Start of DATA EXTRACT
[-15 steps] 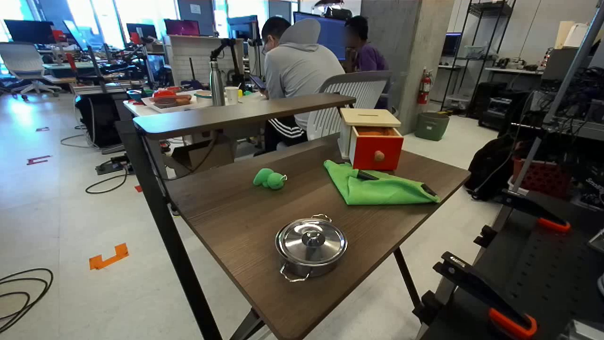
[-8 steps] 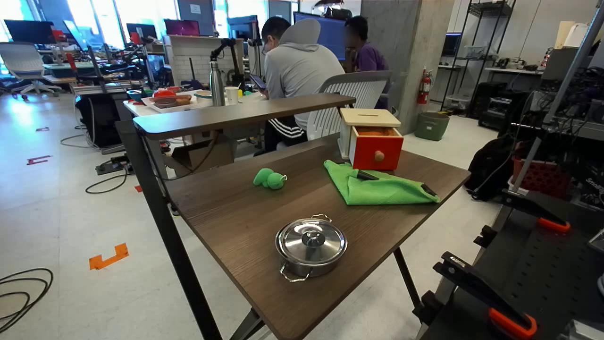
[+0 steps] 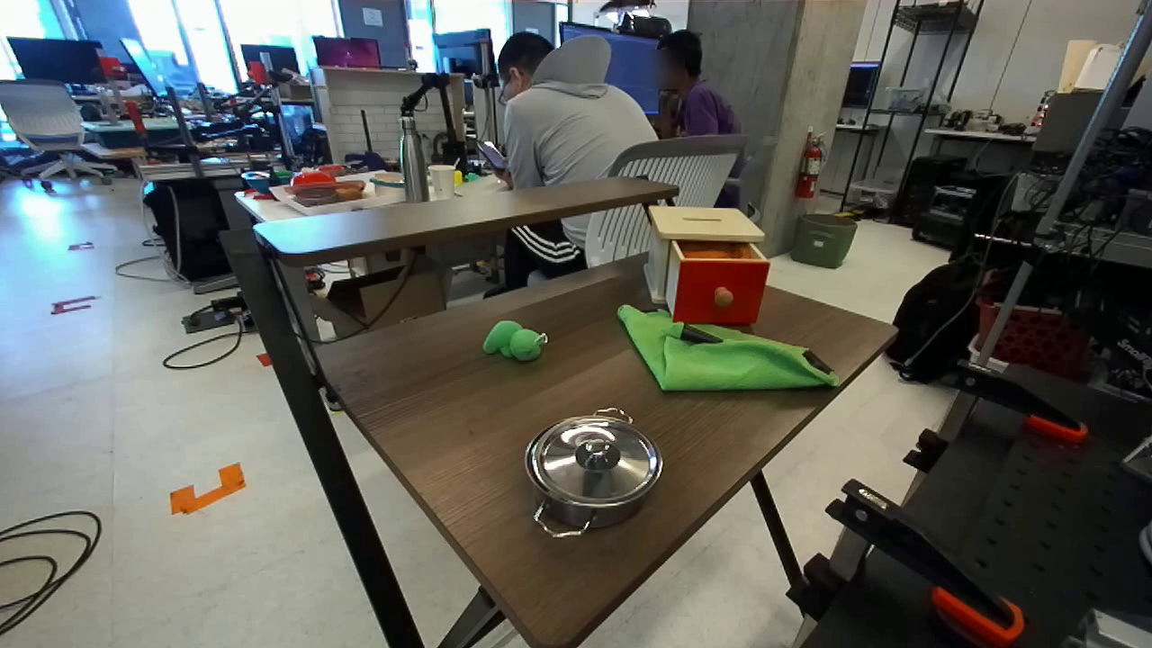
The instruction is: Close the drawer
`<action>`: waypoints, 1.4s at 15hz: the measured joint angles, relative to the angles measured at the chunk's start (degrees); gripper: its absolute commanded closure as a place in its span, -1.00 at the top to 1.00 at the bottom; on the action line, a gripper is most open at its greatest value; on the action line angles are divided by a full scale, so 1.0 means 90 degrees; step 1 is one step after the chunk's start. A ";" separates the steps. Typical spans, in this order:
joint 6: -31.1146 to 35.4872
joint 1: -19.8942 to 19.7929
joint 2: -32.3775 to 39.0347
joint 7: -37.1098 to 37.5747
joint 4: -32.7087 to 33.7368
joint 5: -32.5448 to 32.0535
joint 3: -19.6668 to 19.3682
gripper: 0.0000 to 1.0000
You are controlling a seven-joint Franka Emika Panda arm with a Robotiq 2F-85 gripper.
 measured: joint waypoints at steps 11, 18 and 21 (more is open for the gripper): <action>0.1660 0.0065 0.2703 0.1200 0.0129 0.0221 0.0083 1.00; 0.2332 0.0330 0.4277 0.1801 0.0722 0.0587 -0.0015 1.00; 0.2459 0.0415 0.4750 0.1846 0.1097 0.0617 -0.0185 1.00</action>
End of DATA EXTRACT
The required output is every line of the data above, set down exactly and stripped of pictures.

**EXERCISE RESPONSE**.
[-15 steps] 
[-8 steps] 
[+0 steps] 
The instruction is: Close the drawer
`<action>`: waypoints, 1.4s at 15hz: the measured joint angles, relative to the angles measured at the chunk's start (degrees); gripper: its absolute commanded closure as a place in its span, -1.00 at the top to 1.00 at the bottom; on the action line, a gripper is most open at its greatest value; on the action line angles are divided by a full scale, so 1.0 means 90 degrees; step 1 is one step after the chunk's start. A ";" separates the steps. Typical spans, in this order:
joint 6: -31.1146 to 35.4872
joint 1: -19.8942 to 19.7929
joint 2: -32.3775 to 39.0347
joint 7: -37.1098 to 37.5747
joint 4: -32.7087 to 33.7368
joint 5: -32.5448 to 32.0535
joint 3: -19.6668 to 19.3682
gripper: 0.0000 to 1.0000
You are controlling a seven-joint Franka Emika Panda arm with a Robotiq 2F-85 gripper.
 measured: joint waypoints at steps 11, 18 and 21 (more is open for the gripper): <action>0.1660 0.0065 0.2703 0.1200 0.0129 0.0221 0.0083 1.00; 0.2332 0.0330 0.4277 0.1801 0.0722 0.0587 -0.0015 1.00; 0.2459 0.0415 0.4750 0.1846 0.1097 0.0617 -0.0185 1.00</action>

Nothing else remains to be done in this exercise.